Psychometricians call an exam's passing score its "cut score." The score draws a line (or "cut") between candidates who pass the exam and those who fail. An exam's cut score is an essential part of its validity: It tells us not only what knowledge and skills a candidate needs to demonstrate minimum competence, but how much of that knowledge and skills must be demonstrated on the assessment. Does a minimally competent candidate know the answer to every question? To just half of them? Or to just a few?
The cut score also accounts for measurement error. No assessment will ever measure a candidate's knowledge or skills exactly. When choosing a cut score, test makers choose between two types of measurement errors: do they want to guard against overestimating a candidate's ability or underestimating it?
The articles on this page offer additional information about cut scores, as well as critiques of the cut scores on the Uniform Bar Exam.

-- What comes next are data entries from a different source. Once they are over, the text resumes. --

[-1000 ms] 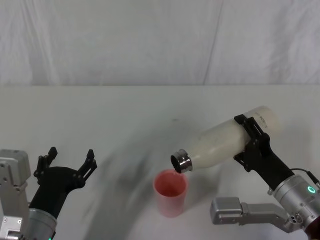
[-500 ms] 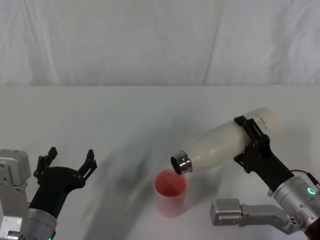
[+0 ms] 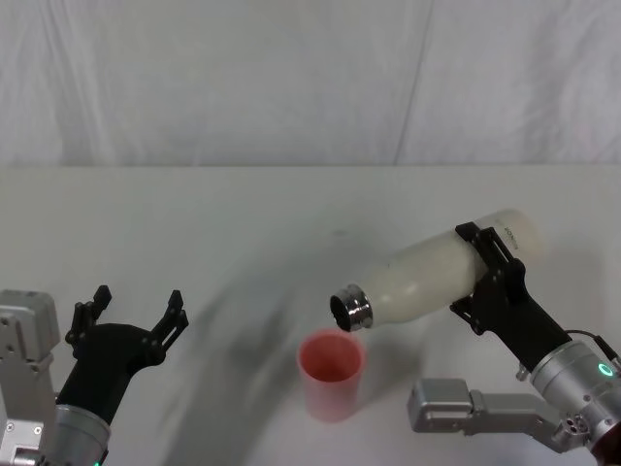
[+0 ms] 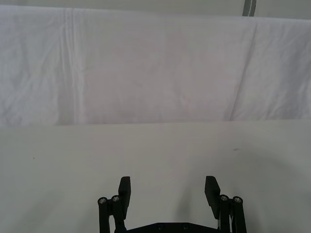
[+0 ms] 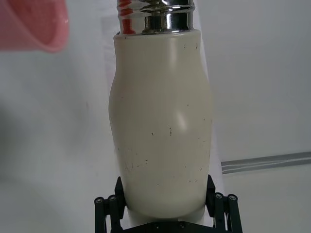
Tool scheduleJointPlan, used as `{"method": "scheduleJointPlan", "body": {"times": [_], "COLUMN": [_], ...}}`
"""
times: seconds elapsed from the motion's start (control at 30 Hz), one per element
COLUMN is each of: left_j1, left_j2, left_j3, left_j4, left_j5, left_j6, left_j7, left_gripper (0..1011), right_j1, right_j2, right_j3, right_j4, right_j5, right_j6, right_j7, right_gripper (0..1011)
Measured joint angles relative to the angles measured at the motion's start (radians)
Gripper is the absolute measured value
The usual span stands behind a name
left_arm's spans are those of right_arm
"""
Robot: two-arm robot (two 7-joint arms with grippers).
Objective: Grasp the thermos with one hand and pour water into the cup lid.
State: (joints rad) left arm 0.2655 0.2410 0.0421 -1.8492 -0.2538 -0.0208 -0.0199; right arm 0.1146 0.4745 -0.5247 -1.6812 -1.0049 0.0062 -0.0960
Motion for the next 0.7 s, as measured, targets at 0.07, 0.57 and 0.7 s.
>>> {"method": "scheduleJointPlan", "body": {"times": [0.07, 0.57, 0.7], "left_j1": [0.000, 0.000, 0.000], "left_j2": [0.000, 0.000, 0.000], "left_j3": [0.000, 0.000, 0.000], "left_j4": [0.000, 0.000, 0.000], "left_j5": [0.000, 0.000, 0.000], "left_j6": [0.000, 0.000, 0.000], "left_j7": [0.000, 0.000, 0.000], "left_gripper": [1001, 1001, 1001], "right_j1": [-0.003, -0.038, -0.049], "right_j2": [-0.003, -0.041, -0.058], "right_j3": [0.006, 0.094, 0.129], "right_j4": [-0.006, -0.060, -0.072], "right_j5": [0.015, 0.250, 0.348], "right_j6": [-0.005, -0.071, -0.085], "right_j7": [0.004, 0.097, 0.147], "right_gripper": [951, 951, 951]}}
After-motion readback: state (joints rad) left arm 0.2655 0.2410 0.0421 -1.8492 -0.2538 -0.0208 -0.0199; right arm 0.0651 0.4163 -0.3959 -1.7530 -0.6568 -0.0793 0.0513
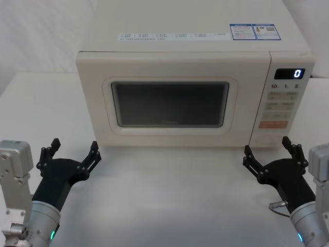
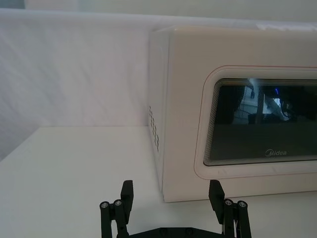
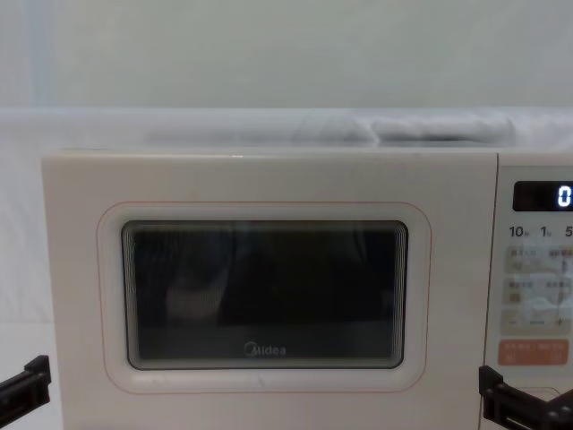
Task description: Press the button to open the microwave door with one hand; close the microwave door with the other hand.
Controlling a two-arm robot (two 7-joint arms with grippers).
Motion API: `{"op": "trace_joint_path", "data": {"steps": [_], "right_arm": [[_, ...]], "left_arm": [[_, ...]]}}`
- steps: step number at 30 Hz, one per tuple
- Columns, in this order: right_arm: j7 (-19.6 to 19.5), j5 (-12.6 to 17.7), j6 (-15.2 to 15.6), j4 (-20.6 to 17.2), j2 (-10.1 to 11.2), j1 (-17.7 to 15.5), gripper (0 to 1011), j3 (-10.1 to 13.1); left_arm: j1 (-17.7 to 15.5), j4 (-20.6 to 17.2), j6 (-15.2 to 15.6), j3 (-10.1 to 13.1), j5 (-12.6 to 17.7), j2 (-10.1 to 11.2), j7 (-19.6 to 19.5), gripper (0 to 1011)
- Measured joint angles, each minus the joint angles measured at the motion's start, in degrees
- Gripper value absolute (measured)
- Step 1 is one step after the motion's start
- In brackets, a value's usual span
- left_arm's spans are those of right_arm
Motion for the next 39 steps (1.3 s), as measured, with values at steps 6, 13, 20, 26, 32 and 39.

A majority of US jurisdictions administer the Uniform Bar Exam created by the National Conference of Bar Examiners (NCBE). The jurisdictions, however, each set their own cut score for this uniform exam. A candidate who fails the exam in one jurisdiction, might pass it in a different jurisdiction. As this article argues, "These MBE cut score disparities constitute bad logic because every state is attempting to use the same test to predict exactly the same thing: minimum competence to practice law. They are bad science because setting a cut score is a 'critical step' in assuring the validity of the use of the exam. MBE cut score disparities are also bad public policy, which explains why professions other than law have moved to uniform multiple choice test cut scores in their licensing tests."
Joan W. Howarth, The Case for a Uniform Cut Score, 42 J. Legal Prof. 69 (2017).